Return, word for word, the lines of the listing below from the one with "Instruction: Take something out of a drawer" through the one with "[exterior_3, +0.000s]", and no other lines.

** DATASET EXTRACT follows **

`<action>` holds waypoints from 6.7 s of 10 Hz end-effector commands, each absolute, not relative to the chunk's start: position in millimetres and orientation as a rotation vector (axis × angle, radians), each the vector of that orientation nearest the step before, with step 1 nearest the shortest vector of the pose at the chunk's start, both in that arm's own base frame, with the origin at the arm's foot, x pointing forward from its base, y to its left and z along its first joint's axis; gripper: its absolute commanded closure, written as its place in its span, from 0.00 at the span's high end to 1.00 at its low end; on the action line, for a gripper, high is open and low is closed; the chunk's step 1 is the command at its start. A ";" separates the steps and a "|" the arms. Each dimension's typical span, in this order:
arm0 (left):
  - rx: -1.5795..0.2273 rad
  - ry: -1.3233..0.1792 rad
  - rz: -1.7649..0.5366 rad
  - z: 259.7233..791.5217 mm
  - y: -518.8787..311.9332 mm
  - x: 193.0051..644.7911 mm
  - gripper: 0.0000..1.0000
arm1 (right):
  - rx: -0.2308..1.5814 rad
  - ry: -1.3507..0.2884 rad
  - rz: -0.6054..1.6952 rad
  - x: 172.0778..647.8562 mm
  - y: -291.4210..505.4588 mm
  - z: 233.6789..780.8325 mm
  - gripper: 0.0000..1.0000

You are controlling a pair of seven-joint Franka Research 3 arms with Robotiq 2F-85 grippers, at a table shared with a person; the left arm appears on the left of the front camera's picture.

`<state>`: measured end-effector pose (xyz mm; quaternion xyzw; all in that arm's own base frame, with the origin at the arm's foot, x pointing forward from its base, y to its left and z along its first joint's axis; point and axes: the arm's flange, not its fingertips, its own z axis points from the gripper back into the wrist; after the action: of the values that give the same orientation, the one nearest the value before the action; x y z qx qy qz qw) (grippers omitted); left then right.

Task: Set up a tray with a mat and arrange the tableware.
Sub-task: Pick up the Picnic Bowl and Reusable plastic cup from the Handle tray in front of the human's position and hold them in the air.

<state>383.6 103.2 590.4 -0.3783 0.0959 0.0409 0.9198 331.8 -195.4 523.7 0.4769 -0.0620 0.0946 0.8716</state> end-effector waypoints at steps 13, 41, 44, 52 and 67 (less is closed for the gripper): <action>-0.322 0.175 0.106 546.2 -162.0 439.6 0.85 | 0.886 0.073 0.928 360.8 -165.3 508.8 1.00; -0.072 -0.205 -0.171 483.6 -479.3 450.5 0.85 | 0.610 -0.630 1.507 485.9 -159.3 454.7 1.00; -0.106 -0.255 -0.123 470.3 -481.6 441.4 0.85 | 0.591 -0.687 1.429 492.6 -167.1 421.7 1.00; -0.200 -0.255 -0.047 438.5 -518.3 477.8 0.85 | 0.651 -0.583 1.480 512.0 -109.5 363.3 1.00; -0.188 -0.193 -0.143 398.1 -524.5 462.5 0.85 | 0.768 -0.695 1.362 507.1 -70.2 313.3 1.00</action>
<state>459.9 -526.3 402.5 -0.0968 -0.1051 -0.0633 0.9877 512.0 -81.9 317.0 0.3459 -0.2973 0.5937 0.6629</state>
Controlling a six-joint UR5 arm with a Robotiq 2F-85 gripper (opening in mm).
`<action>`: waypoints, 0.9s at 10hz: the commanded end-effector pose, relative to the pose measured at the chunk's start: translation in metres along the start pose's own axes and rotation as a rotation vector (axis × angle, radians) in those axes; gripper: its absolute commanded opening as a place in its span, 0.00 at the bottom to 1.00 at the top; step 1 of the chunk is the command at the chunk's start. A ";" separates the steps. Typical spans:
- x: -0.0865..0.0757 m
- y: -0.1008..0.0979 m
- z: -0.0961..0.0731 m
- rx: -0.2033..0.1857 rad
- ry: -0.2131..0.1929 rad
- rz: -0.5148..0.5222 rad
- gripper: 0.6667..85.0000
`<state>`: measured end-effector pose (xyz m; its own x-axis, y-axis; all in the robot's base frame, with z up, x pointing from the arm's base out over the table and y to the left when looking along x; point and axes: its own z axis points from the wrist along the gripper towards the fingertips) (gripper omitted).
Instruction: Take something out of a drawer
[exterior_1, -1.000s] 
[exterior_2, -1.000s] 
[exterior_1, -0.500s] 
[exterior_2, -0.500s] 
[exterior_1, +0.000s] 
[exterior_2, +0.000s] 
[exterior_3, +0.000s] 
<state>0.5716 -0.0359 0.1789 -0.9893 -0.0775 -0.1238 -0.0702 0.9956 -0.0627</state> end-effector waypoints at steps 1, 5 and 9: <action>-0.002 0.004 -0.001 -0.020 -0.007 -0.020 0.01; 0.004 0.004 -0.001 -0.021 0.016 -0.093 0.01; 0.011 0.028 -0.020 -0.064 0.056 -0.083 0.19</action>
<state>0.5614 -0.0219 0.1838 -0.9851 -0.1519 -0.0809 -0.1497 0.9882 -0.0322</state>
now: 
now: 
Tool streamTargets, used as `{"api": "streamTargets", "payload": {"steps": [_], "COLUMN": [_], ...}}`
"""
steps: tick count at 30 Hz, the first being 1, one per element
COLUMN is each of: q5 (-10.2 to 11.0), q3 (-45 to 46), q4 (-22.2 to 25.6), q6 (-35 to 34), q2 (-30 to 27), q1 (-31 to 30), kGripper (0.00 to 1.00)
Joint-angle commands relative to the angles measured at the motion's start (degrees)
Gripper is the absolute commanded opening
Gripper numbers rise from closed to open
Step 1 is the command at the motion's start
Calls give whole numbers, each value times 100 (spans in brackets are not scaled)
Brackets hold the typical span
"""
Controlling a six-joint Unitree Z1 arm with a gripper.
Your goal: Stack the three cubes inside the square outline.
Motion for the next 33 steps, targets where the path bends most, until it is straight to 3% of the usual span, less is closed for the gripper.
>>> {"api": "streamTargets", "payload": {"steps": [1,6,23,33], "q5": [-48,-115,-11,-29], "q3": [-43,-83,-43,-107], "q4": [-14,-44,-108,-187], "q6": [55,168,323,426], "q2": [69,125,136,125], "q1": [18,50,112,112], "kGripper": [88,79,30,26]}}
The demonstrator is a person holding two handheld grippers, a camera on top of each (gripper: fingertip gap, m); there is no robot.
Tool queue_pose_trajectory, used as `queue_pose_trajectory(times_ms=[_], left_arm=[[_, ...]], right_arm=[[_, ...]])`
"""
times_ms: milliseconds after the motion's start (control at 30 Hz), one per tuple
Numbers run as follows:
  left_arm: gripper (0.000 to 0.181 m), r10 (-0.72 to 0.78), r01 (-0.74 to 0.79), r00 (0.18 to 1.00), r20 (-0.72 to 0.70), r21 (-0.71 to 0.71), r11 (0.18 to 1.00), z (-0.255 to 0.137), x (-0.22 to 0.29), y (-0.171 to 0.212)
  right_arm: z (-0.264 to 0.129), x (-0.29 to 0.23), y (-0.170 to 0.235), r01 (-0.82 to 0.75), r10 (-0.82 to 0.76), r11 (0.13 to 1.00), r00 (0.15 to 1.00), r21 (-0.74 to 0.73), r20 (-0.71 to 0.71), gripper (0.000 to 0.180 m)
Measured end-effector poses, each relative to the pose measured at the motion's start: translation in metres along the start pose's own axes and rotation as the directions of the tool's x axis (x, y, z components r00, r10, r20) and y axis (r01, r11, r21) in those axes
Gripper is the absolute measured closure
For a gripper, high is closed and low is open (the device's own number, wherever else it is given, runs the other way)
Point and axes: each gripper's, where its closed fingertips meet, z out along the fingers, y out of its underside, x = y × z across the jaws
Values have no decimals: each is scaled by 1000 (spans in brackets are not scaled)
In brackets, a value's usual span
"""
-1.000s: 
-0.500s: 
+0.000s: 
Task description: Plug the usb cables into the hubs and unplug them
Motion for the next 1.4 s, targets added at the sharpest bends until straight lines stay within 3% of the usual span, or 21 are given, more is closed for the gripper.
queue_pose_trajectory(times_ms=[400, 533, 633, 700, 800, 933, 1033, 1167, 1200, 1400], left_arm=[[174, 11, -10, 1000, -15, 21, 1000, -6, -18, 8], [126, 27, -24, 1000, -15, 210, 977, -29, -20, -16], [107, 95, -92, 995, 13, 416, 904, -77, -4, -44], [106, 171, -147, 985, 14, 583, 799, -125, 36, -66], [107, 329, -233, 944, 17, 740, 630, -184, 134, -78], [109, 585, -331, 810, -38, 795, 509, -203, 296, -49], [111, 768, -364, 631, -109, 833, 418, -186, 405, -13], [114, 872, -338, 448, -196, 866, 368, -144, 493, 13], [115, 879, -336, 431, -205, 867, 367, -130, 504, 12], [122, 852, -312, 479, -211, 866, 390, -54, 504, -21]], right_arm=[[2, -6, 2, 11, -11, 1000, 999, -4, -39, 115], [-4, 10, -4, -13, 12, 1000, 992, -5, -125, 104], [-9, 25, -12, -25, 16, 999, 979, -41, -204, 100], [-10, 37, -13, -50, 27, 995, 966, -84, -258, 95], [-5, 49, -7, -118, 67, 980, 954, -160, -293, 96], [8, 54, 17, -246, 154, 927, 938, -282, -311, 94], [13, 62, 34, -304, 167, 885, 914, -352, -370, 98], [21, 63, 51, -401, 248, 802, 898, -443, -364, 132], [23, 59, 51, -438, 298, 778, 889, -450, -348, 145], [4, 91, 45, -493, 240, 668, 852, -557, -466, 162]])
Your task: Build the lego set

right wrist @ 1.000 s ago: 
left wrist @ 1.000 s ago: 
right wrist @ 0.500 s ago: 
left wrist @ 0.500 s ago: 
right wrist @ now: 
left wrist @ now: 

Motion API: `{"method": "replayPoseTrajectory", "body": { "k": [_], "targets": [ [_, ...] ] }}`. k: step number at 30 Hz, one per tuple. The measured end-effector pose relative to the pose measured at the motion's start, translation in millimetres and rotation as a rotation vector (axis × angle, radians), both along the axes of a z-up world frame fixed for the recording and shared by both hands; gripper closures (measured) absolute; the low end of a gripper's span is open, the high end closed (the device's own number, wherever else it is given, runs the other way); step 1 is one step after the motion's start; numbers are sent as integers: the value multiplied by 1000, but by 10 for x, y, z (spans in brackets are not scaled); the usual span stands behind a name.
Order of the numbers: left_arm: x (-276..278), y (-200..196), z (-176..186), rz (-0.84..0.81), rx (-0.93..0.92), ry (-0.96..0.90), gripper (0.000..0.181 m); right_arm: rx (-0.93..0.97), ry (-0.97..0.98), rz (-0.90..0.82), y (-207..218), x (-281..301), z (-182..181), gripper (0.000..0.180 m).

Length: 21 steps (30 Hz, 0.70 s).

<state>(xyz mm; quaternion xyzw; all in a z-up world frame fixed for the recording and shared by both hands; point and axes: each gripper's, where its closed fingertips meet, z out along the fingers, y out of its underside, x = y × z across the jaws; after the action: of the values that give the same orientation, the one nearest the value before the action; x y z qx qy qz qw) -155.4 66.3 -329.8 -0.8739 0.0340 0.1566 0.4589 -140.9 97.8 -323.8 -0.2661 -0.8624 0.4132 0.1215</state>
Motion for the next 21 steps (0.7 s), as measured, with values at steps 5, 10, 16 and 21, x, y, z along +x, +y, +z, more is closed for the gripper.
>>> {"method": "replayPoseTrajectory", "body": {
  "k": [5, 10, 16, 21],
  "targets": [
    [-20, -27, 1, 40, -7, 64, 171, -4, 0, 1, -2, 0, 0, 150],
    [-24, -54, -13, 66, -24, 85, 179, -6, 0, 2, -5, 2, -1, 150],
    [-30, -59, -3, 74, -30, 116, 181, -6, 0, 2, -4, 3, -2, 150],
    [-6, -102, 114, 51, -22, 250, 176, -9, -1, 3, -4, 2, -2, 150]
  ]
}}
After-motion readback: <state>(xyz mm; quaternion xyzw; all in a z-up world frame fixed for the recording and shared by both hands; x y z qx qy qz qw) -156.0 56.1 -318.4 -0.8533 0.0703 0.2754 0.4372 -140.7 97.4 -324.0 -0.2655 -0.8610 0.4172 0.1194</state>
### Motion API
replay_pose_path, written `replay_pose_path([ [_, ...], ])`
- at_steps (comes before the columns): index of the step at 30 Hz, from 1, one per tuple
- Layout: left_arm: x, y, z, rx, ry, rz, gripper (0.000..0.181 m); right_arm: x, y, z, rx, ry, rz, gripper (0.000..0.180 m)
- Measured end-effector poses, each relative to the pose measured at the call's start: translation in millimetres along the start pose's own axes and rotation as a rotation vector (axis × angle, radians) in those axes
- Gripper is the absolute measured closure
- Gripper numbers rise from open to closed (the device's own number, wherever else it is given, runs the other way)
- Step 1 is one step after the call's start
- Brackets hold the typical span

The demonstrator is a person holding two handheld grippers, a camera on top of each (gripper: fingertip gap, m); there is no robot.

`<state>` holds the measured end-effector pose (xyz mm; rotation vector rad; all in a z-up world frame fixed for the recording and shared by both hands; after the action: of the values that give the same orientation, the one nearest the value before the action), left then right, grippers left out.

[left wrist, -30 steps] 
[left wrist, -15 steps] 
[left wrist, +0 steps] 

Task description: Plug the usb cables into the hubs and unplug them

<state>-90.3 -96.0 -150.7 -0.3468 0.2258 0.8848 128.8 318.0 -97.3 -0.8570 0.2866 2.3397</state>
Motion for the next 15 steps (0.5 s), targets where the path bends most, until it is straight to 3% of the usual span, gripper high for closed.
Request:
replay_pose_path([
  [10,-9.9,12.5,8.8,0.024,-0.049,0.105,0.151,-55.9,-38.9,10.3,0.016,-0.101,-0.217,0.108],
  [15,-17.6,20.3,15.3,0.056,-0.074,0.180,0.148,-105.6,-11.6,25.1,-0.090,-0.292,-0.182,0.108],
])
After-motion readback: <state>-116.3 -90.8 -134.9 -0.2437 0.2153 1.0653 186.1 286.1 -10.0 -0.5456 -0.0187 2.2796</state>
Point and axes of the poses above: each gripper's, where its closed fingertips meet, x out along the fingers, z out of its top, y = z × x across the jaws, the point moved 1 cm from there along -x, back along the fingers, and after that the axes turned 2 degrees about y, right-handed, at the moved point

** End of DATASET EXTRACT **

- _RESULT OF THE EXERCISE_
Instruction: Take something out of a drawer
[exterior_1, -1.000s] 
[exterior_2, -1.000s] 
[exterior_1, -0.500s] 
[exterior_2, -0.500s] 
[exterior_1, +0.000s] 
[exterior_2, +0.000s] 
[exterior_3, +0.000s] 

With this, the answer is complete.